Many years ago, subdomains actually did pass off decent amount of link juice.
When webmasters found out about it, they naturally started abusing this technique to manipulate the search engines.
Soon thousands of webmasters were creating thousands of subdomains and pointing them to their main site. It worked like gangbusters and actually became a very successful way of manipulating the search engines and get top 10 rankings.
Eventually, when Google users started seeing crappy results showing up for their search terms and started complaining, the Google team eventually figured it all out and put a stop to it.
They soon adjusted their algorithm and this was the end of what became known as “subdomain spamming”.
One of the first things that I always recommend is moving everything to a subfolder (At least as much as possible).

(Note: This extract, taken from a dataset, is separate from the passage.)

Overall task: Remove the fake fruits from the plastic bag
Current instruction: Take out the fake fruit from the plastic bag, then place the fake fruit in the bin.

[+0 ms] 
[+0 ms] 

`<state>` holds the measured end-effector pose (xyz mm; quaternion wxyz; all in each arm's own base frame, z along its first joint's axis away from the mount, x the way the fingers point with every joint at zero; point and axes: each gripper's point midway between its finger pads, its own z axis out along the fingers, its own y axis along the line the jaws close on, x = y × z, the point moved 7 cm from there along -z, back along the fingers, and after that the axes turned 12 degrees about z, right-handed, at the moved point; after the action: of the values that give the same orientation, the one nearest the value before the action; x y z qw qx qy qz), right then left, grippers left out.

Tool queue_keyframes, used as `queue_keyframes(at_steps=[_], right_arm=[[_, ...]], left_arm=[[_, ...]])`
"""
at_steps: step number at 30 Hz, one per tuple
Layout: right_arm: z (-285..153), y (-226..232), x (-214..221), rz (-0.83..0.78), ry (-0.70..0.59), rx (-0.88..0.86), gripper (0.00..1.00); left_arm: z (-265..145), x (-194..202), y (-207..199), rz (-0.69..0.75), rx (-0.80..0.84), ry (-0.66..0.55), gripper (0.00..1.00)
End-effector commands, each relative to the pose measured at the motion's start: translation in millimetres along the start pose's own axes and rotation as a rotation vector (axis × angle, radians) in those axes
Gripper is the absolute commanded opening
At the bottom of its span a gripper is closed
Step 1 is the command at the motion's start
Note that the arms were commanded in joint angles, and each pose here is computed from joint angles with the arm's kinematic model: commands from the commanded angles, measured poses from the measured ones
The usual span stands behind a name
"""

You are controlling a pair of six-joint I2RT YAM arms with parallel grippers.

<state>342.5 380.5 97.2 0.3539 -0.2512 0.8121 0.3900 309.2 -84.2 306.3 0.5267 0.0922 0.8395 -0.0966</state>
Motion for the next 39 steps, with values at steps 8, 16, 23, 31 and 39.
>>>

In fact, we won’t be working together if you don’t because frankly, you won’t get any real results.
Why waste each other’s time right?
So whether it’s your blog (blog.yoursite.com), your shopping cart (shop.yoursite.com), your help section (faq.yoursite.com) or anything that plays a role in helping the user ‘convert’, it must be hosted on a subdirectory (Subfolder).
It’s just the right way of doing things.
Also think about it for a second . . . doesn’t having everything under one umbrella makes more sense?
Wouldn’t it create a more aligned and therefore overall better user experience?
When everything is under one roof, the user will naturally feel more confident and most importantly, less “confused” as they hang out on your site, clicking away from one page to another.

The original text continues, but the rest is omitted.